A clump of different size and skin tone hands
It's Tuesday, the day a now-deceased denizen of starof.seattle.org used to volunteer. His customer service skills were, um, uneven, and over time RantWoman collected considerable data about his struggles with spina bifida and his family or origin and various vexatious realities. A further,  somewhat redundant blog post and a repeat of a cool image in his memory.
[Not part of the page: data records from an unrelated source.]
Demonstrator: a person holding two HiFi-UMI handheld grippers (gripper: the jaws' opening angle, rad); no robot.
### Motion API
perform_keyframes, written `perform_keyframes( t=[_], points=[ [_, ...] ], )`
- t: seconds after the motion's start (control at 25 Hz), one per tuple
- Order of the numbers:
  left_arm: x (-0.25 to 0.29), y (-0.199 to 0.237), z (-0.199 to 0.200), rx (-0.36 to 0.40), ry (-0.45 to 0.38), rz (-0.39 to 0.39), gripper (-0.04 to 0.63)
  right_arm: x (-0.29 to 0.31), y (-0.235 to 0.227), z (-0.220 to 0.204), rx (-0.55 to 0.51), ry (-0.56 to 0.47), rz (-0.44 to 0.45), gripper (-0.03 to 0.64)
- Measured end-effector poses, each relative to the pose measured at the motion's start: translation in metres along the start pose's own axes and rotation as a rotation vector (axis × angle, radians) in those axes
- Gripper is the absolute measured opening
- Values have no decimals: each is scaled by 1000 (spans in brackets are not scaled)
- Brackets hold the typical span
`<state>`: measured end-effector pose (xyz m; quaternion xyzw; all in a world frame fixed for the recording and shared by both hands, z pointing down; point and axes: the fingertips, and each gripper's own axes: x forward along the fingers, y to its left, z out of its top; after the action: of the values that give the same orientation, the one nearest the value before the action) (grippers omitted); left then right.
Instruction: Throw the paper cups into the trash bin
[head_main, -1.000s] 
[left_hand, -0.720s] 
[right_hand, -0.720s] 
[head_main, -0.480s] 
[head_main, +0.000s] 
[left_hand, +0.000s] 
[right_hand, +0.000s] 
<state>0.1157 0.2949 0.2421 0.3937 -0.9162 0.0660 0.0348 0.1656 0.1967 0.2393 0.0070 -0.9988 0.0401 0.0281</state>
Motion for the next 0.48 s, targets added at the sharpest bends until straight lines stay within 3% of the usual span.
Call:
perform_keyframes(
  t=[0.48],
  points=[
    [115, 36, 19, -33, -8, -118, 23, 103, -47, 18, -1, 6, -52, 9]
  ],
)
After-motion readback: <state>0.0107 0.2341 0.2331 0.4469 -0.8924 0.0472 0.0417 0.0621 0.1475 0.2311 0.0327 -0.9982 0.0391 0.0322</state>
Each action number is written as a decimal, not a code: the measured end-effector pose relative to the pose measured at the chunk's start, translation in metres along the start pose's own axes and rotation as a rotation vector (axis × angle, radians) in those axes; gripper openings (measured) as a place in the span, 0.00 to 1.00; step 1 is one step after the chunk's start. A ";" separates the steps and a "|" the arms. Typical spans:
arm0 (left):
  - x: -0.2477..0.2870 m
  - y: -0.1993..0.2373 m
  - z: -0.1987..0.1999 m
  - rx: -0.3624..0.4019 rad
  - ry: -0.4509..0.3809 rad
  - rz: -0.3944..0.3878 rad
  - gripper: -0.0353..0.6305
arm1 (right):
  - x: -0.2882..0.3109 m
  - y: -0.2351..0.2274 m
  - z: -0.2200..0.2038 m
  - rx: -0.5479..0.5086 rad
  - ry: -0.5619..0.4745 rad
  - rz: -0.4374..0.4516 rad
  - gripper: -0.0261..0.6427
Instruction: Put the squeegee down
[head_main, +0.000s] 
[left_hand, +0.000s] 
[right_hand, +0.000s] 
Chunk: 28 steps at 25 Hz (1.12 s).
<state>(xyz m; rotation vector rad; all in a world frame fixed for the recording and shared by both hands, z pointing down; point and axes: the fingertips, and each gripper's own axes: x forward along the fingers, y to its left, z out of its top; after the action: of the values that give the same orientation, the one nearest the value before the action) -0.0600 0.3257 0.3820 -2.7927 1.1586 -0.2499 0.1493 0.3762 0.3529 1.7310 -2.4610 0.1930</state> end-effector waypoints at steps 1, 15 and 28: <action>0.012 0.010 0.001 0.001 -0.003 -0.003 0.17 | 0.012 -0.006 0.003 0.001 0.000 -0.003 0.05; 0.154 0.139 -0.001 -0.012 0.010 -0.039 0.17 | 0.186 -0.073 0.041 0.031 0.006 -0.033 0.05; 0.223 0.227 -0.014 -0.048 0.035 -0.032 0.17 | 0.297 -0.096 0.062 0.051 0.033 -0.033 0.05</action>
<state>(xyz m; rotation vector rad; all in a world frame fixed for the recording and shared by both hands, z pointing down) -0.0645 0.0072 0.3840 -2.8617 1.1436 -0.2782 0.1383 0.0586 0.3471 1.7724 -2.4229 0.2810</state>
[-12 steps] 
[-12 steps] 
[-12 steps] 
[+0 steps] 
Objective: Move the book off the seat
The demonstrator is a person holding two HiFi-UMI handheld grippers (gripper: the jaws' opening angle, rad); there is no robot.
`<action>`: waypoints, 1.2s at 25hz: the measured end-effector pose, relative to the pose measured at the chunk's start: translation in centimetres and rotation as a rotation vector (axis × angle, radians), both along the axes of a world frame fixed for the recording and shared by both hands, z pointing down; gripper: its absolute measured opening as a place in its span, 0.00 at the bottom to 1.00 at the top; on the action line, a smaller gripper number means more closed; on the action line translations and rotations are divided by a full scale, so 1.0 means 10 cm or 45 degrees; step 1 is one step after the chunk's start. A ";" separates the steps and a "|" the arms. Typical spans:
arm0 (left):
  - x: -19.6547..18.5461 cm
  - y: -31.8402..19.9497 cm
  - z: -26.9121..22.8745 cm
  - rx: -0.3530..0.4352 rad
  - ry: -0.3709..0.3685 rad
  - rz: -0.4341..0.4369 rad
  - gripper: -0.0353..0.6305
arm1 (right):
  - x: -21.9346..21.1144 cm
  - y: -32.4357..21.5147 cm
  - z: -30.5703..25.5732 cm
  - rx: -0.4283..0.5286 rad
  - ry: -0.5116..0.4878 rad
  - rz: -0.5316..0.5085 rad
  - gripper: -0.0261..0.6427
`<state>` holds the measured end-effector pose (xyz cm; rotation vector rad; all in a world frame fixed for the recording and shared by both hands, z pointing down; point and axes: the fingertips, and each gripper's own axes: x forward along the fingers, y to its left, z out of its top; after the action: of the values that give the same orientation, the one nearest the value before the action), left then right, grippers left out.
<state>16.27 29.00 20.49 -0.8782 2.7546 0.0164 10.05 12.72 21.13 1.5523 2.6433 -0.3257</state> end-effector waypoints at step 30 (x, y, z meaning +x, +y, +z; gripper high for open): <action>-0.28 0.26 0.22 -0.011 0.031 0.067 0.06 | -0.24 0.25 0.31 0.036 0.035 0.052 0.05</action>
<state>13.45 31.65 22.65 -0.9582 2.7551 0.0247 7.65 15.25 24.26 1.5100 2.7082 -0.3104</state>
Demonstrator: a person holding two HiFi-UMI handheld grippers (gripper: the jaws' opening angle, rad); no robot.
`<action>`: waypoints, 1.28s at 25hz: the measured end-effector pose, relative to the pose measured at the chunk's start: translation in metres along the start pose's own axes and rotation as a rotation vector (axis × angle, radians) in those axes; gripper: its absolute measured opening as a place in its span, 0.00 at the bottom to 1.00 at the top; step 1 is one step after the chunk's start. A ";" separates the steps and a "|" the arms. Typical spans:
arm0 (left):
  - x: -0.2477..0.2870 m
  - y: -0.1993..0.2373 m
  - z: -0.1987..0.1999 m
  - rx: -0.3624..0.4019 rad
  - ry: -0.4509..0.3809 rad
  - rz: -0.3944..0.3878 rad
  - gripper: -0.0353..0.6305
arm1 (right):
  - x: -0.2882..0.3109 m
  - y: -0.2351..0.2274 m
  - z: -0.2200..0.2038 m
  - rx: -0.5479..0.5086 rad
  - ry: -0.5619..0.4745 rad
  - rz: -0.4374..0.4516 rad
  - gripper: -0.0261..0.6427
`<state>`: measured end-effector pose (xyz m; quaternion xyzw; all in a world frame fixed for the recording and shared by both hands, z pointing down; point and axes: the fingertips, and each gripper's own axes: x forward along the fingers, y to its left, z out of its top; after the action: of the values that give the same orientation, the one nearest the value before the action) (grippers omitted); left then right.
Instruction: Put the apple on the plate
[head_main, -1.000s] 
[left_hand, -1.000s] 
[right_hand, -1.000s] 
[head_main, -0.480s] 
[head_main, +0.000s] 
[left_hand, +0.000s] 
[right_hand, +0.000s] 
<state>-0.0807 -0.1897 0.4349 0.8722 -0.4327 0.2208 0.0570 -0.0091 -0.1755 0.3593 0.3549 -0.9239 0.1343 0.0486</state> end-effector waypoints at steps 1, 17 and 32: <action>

RantWoman has recovered enough from nasty cellulitis in one leg to be able to put on both socks and shoes she has not worn for the duration of the infection. This improvement cuts down dramatically on the time needed to fuss about shoes and socks.  This is good also because the socks RantWoman has been wearing are all still damp from laundering yesterday. RantWoman has been wearing shoes with various over-worn spots that RantWoman does not think should be overdone with skin that is blistery and seepy so it is good to be back to better shoes.  The antibiotics are working. There is still more swelling than normal, and the skin looks ugly. The skin looks ugly but not ugly in a way that involves pus or that seems to need more care than good non allergenic lotion. RantWoman gets to be grateful to have what she needs in that department.

RamntWoman has other riffs percolating and gets to be grateful for time maybe to fuss further with them. But Not Now. Now RantWoman gets to prepare for a meeting!